## Dataset records
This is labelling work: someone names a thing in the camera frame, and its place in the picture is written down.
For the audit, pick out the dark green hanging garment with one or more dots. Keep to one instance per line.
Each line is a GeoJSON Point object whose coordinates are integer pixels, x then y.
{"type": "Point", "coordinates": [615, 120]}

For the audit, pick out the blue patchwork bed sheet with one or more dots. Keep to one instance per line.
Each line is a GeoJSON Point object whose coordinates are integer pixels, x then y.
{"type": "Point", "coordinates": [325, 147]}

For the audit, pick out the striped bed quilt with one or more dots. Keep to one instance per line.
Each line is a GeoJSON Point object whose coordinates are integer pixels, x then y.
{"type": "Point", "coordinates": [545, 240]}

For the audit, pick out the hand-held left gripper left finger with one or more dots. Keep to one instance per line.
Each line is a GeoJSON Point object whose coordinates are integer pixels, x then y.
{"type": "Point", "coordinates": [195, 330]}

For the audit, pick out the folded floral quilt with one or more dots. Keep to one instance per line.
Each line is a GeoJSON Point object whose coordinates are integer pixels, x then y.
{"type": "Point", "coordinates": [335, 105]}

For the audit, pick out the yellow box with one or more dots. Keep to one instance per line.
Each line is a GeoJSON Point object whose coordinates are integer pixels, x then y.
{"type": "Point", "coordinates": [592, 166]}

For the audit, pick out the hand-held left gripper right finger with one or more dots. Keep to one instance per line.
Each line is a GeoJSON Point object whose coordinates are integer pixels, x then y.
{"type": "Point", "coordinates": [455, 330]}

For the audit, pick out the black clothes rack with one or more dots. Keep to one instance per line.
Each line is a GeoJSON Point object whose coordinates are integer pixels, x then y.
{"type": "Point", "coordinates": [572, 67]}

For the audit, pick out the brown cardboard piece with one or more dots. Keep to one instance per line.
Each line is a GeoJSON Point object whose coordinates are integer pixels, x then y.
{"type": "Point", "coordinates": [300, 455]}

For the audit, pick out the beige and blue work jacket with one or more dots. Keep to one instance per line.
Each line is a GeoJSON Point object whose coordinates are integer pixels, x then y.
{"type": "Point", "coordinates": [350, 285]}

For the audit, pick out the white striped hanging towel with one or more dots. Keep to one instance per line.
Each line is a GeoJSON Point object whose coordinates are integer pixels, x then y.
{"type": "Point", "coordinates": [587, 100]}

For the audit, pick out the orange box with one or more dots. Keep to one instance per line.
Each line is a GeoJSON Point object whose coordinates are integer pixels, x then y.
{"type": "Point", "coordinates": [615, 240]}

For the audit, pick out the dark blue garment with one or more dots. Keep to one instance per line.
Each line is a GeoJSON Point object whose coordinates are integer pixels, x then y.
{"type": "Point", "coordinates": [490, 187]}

## WORK TO COMPLETE
Across the records, how many lines contain "quilt"? Only the number should be given.

## SOLUTION TO THIS TASK
2